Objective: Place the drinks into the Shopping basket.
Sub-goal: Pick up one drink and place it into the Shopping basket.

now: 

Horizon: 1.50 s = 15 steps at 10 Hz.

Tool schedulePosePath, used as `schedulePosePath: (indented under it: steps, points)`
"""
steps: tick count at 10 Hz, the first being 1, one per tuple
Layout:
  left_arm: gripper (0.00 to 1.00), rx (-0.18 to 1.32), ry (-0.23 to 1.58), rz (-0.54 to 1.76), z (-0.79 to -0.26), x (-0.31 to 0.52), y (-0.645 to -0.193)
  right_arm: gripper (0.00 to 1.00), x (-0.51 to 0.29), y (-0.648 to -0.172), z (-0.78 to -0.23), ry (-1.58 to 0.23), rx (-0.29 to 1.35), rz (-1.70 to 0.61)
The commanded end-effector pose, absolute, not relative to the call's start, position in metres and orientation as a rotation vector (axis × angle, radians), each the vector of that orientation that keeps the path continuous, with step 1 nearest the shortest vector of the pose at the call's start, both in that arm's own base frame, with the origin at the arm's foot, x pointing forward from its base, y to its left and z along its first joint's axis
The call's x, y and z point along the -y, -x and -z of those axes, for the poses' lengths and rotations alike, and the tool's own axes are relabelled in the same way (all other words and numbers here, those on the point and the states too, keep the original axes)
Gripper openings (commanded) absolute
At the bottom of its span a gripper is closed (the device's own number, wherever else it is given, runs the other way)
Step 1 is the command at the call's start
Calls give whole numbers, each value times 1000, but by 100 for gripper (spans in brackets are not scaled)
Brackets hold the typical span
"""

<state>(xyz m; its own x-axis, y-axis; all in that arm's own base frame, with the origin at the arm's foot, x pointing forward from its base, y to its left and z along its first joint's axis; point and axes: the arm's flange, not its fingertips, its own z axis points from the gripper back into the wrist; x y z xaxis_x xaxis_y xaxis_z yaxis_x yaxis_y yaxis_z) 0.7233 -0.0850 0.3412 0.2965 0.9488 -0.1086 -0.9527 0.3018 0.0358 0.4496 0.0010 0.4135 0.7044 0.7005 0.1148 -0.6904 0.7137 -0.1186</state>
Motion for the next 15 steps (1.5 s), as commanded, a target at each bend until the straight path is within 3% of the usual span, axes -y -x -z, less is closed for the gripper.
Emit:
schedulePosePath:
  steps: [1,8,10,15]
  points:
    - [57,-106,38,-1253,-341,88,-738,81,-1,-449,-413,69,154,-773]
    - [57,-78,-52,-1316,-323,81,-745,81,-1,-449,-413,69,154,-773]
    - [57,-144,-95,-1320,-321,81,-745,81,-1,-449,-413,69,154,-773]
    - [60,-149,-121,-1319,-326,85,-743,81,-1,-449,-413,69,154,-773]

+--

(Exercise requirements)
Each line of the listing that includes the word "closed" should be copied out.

(Result of this exercise)
At the bottom of its span a gripper is closed (the device's own number, wherever else it is given, runs the other way)
Motion for the next 15 steps (1.5 s), as commanded, a target at each bend until the straight path is within 3% of the usual span, axes -y -x -z, less is closed for the gripper.

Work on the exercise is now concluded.